[Marxism] RE: Berkeley, Bogdan Denitch, YPSL, ISC

Tom O'Lincoln suarsos at alphalink.com.au
Thu Nov 3 15:27:08 MST 2005


Brian:

>>The greatest ideological and organization problem that they may have to
face is the Cuban Question. A military confrontation there, combined with a
Defense of Cuba movement here, would tear them apart. But for now it is
hidden. And, in the absence of any ideological confrontation with Marxist
defenders of the Cuban Revolution, the ISC position that calls Cuba a
capitalist state and favors the overthrow of the Castro leadership remains
buried. From time to time, it is even openly presented, but since it
doesn’t have to face a “material” conflict, it is swallowed like a bug in a
salad, bothering its members and supporters only temporarily.<<


But the ISC did not call Cuba a capitalist state, and neither do its direct
heirs.
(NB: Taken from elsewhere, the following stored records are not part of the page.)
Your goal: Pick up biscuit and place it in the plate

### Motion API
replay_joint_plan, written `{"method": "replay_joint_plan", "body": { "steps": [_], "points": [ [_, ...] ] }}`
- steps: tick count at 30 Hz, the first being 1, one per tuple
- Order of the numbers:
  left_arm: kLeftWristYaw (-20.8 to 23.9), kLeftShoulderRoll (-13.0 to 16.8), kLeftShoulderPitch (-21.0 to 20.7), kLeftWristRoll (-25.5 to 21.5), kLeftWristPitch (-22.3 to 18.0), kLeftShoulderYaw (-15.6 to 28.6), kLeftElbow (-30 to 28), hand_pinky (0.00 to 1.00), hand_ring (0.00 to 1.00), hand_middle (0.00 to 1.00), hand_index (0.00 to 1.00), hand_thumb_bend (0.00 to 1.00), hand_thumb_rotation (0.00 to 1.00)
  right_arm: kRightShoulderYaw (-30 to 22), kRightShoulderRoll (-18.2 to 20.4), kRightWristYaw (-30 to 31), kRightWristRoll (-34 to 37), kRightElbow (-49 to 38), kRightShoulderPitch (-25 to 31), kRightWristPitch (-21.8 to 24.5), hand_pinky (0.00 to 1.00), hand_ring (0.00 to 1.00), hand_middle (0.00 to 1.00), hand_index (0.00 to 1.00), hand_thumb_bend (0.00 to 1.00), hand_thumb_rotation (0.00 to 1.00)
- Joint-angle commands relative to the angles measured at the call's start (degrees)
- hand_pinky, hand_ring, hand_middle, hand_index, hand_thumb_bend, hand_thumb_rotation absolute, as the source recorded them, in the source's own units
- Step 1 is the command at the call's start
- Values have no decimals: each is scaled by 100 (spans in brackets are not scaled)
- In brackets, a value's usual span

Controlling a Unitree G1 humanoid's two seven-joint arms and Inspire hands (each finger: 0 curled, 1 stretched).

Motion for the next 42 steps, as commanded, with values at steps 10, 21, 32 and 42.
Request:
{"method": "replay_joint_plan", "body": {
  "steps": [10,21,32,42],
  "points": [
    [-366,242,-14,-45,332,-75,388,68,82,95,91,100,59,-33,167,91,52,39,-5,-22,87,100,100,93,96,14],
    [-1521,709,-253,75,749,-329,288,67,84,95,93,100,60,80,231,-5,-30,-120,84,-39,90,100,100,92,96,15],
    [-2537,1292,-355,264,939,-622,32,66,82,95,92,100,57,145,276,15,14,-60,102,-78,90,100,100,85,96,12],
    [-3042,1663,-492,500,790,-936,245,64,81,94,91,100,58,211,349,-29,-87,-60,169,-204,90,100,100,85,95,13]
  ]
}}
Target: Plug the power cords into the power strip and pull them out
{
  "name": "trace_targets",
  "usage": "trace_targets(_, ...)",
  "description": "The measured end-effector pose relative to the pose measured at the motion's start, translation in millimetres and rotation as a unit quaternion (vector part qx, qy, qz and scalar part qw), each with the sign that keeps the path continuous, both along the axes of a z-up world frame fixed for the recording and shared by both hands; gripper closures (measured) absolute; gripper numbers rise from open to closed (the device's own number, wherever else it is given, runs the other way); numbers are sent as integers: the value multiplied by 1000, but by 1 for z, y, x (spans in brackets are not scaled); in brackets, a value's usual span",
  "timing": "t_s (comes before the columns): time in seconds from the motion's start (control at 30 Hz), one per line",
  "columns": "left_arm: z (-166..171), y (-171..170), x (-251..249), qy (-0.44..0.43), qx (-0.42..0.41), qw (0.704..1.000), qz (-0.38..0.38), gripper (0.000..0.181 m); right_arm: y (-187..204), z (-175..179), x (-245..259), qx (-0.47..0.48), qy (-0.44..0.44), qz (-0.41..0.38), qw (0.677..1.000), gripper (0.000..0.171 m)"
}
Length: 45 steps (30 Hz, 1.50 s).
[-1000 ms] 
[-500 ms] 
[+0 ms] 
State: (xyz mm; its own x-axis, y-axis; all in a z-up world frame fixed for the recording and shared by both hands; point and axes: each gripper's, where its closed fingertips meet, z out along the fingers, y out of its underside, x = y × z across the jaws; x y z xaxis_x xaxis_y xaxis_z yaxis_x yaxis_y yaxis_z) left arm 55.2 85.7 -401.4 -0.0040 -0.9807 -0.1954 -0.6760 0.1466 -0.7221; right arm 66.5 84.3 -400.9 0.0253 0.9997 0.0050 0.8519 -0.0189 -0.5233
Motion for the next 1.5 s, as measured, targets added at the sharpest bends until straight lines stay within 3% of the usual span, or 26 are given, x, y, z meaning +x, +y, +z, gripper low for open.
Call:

It seems I have to explain this on Marxmail about once a month.
Shachtman, Draper and the ISC called the USSR, China and then Cuba 
“bureaucratic collectivist”. This concept does contain serious ambiguities,
for if Cuba is neither socialist nor capitalist but something else
altogether, how do you decide whether it’s more or less progressive than
capitalism? Shactman argued at various times that “bureaucratic
collectivism” was more progressive than capitalism, that it was on a par,
and ultimately that it was “barbarism” (which helps explain his appalling
lurch to the right in response to the Bay of Pigs and the associated
split).

A military confrontation in Cuba today might well cause a similar
differentiation between (say) Joanne Landy -- also a former leader of the
ISC by the way -- and some members of Solidarity. But they’re already in
different political spaces anyway.

On the other hand the ISO does call Cuba state capitalist. This is neither
“buried” nor has it posed any dilemmas so far. If the ISO can defend a
capitalist Iraq against US occupation, why can’t it do the same for a
capitalist Cuba? I’ve been in state cap groups for decades, and seen us
tear ourselves apart over every conceivable issue, but never over Cuba.